(Records excerpted from a collection)
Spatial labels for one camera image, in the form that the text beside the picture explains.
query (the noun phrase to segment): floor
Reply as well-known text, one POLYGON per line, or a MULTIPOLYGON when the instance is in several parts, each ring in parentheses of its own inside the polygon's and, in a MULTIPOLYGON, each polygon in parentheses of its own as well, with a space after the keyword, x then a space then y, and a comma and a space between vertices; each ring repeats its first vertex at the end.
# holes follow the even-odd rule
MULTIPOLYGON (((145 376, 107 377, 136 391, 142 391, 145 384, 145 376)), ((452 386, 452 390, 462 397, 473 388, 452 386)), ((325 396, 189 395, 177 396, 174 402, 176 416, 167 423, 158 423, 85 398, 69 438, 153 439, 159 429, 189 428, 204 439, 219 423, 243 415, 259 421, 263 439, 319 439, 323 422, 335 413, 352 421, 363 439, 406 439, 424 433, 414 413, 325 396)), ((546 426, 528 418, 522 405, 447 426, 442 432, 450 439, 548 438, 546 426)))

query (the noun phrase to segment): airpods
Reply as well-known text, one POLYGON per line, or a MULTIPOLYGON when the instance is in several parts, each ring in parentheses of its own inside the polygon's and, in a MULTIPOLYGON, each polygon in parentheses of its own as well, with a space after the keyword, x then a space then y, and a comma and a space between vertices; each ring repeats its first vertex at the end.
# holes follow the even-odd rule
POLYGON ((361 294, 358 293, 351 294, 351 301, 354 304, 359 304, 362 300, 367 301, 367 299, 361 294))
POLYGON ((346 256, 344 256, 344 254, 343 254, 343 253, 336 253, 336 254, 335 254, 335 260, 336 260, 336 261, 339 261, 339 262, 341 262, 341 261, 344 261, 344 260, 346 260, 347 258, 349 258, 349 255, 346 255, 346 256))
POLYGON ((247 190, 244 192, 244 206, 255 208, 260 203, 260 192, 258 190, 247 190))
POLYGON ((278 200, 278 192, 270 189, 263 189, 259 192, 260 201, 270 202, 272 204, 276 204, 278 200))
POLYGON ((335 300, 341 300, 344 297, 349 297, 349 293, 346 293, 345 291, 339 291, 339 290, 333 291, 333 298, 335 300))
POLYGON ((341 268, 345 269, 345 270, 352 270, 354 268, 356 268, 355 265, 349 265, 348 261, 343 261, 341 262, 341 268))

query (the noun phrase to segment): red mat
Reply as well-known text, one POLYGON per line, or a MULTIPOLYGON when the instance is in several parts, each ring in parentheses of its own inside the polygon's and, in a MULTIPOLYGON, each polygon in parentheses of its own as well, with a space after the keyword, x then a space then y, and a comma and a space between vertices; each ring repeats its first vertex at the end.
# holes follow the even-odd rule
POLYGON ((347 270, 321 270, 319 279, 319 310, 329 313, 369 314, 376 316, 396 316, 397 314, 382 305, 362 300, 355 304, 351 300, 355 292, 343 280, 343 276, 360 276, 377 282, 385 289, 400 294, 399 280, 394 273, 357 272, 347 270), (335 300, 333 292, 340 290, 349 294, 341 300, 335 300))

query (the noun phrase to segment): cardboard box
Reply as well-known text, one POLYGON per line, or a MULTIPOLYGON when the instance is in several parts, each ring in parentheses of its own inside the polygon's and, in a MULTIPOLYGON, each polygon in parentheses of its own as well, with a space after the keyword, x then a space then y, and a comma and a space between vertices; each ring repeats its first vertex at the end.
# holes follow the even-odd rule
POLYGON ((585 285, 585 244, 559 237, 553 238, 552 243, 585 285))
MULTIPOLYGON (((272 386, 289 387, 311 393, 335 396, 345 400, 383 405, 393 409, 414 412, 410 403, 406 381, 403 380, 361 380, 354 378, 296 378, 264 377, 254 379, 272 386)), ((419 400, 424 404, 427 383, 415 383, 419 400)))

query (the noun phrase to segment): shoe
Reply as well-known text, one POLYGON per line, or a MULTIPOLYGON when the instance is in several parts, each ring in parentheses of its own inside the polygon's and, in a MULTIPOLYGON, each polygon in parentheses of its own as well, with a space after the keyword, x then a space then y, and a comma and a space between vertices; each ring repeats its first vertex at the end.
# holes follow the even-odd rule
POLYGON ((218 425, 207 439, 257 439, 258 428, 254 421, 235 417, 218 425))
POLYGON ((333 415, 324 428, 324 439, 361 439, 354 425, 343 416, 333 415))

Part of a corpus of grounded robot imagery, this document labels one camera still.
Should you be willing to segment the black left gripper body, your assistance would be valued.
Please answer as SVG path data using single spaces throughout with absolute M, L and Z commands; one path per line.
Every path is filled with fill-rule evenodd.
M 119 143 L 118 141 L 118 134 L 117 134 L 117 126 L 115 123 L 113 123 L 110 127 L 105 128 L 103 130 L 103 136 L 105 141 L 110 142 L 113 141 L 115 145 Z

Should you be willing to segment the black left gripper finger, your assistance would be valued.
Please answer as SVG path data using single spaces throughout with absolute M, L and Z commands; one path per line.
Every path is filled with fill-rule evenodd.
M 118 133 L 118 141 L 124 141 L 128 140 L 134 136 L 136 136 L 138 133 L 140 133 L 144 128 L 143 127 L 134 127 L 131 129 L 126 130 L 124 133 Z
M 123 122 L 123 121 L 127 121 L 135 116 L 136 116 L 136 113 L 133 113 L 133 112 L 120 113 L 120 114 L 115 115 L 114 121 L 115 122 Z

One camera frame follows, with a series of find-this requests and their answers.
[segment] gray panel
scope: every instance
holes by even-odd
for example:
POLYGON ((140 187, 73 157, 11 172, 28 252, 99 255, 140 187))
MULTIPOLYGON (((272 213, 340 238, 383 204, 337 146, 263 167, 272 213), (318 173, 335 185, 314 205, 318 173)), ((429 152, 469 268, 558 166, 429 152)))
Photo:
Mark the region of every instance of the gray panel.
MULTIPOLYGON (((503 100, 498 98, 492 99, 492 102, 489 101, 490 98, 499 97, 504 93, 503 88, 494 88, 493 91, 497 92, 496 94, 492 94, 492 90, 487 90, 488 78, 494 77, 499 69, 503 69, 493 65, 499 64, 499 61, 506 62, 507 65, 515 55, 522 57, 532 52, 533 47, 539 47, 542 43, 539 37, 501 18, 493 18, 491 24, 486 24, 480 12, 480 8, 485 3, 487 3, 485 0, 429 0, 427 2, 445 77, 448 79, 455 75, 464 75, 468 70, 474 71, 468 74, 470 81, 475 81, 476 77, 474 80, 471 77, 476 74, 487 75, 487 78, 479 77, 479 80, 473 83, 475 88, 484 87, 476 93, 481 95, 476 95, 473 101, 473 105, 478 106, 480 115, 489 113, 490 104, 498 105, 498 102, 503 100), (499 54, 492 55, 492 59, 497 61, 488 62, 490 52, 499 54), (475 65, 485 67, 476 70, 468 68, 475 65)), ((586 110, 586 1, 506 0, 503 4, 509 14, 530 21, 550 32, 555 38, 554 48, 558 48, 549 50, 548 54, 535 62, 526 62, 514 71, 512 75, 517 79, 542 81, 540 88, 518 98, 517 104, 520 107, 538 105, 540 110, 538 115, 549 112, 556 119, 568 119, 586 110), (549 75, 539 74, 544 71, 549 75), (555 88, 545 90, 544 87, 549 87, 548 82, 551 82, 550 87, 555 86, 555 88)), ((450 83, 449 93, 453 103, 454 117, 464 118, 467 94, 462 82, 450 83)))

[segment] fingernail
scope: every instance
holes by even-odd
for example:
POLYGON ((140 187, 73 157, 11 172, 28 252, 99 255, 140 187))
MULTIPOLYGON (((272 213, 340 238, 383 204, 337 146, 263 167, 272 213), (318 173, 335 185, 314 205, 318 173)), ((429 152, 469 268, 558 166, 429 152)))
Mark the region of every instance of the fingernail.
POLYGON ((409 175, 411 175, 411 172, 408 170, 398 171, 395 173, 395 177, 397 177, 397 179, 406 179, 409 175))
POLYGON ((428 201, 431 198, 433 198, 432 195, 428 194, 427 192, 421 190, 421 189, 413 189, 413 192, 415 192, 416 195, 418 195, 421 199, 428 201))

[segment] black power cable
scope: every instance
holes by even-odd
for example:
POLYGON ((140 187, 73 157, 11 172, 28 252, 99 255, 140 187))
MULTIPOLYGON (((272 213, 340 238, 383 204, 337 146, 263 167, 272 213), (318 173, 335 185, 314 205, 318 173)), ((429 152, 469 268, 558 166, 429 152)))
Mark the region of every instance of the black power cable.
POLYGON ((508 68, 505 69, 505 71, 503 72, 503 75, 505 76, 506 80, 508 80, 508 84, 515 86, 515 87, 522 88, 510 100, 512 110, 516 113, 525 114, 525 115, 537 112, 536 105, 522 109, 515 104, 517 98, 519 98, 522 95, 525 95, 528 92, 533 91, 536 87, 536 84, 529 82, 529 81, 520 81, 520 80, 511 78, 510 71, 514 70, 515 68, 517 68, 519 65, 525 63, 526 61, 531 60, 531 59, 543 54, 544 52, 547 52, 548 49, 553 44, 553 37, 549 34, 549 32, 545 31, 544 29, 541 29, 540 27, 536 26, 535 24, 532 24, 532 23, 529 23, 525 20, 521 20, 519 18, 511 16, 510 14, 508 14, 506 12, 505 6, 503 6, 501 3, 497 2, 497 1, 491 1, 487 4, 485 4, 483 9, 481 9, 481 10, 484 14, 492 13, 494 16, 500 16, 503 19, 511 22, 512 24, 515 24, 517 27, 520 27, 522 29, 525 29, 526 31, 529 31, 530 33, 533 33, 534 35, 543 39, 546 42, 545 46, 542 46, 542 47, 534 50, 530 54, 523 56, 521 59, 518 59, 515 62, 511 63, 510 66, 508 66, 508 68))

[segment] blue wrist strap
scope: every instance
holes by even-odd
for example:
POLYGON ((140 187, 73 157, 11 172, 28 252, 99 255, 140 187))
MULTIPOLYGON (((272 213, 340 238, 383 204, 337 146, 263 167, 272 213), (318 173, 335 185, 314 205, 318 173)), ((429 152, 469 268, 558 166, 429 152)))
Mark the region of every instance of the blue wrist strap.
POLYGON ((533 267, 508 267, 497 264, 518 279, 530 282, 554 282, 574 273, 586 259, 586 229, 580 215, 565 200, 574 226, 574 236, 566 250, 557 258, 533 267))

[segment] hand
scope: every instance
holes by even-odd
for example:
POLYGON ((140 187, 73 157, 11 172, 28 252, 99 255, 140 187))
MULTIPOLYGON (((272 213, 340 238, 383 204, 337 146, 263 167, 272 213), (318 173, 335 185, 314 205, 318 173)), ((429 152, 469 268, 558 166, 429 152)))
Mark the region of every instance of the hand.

- Required action -
From the entries above, extract each line containing "phrase".

- Task solution -
query (the noun phrase to segment): floor
query (the noun phrase to segment): airpods
query (the noun phrase to segment): red mat
query (the noun phrase to segment): cardboard box
query (the noun phrase to segment): shoe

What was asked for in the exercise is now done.